2.5. In Vitro Controlled Curcumin Release Study

2.5.1. Drug Loading and Entrapment Efficiency of Hybrid Scaffolds

Curcumin was selected as a bioactive agent and loaded into hybrid scaffolds using the swelling-diffusion method. The hybrid scaffolds were immersed in 5 mL of curcumin solution to reach an equilibrium swelling state [36]. The potential drug loading (DL) and.0 entrapment efficiency (EE) of the hybrid scaffolds were calculated as previously described [33].

2.5.2. In vitro Curcumin Release Study

Hybrid scaffolds loaded with curcumin were placed in a basket stirrer containing 15 mL of release medium (phosphate buffer pH of 8.00) at 37 ± 0.5 °C. UV/VIS spectrophotometer (Shimadzu UV/Vis Spectrophotometer UV-1800) was used to measure the concentration of curcumin released from the hybrid scaffolds by taking the absorbance of the released media at λmax value of 430 nm in determined time intervals.

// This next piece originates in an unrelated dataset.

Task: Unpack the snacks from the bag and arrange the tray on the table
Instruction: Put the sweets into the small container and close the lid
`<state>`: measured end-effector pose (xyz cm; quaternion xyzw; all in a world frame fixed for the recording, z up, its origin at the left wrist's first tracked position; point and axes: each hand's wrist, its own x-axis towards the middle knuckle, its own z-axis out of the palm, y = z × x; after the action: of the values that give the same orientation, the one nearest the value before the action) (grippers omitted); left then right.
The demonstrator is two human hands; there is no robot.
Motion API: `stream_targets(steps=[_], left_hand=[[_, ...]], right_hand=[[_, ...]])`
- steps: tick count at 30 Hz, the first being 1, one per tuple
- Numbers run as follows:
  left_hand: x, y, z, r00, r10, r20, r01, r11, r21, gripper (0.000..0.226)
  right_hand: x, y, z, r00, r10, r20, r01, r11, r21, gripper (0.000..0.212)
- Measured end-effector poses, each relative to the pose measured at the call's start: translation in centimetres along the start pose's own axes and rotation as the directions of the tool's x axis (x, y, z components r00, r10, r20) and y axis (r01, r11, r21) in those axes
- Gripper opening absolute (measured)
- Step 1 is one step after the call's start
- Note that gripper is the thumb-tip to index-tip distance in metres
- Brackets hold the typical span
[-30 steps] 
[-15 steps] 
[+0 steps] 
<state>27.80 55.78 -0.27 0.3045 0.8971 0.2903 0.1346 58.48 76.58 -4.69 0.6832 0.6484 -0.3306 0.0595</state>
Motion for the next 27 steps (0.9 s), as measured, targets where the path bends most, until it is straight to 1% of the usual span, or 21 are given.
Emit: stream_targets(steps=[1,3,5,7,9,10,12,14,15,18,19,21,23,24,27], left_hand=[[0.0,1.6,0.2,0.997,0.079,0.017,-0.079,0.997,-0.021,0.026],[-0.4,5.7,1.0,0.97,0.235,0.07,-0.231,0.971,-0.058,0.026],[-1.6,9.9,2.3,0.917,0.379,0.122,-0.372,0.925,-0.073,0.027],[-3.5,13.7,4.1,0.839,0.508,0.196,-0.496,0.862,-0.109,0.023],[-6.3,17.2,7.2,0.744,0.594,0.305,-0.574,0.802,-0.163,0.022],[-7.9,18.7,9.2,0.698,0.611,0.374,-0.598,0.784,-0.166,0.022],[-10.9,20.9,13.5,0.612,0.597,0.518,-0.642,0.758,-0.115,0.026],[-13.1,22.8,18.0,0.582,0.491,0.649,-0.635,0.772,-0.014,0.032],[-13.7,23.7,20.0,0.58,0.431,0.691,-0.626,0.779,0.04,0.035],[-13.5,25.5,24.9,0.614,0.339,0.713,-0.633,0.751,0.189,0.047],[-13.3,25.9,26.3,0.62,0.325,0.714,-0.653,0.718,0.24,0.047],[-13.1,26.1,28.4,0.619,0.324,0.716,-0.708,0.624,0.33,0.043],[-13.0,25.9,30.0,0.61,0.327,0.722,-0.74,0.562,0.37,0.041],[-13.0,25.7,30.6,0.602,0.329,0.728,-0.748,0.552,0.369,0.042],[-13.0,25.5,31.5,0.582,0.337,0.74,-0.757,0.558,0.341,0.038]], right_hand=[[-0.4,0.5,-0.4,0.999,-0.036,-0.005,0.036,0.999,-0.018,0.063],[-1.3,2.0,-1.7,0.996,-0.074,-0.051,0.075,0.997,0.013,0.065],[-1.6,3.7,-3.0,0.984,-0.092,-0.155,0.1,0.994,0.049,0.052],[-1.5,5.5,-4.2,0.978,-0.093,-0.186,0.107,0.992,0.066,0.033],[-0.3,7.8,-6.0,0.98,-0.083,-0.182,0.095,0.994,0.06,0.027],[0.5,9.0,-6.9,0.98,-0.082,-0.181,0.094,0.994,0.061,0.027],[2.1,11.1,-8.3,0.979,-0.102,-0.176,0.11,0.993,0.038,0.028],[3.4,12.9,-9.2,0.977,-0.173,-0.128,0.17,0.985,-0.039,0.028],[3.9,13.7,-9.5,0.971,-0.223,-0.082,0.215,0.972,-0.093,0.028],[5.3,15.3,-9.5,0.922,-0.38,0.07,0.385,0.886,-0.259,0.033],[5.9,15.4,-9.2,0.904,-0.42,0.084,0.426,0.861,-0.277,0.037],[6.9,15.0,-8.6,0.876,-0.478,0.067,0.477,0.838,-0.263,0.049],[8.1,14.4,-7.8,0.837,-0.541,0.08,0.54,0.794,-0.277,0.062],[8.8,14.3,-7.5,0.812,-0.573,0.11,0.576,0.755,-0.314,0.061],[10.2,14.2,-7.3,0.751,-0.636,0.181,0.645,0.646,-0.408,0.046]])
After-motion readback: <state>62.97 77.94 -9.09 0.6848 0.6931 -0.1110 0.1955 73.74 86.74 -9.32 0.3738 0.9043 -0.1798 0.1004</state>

2.5.3. Analysis of Curcumin Transport Mechanism

To reveal the transport mechanisms and curcumin release kinetics from hybrid scaffolds, the first 60% of the in vitro obtained curcumin release data were fitted using different release kinetic models Higuchi, Ritger–Peppas, Peppas–Sahlin and Peppas–Sahlin model (where m = 0.5) [37,38,39,40].

2.6. Statistical Analyses

The Origin Pro 9.0 software was used to analyze data. The data are expressed as mean ± SD.

3. Results and Discussion

New hybrid scaffolds loaded with bioactive agent curcumin were prepared by modified porogenation method (monomer HEMA crosslinked by BIS (PHEMA, poly(2-hydroxyethyl methacrylate)). Gelatin was crosslinked by EDC and intertwined with linear alginate chains (Scheme 1) to create a promising curcumin release platform.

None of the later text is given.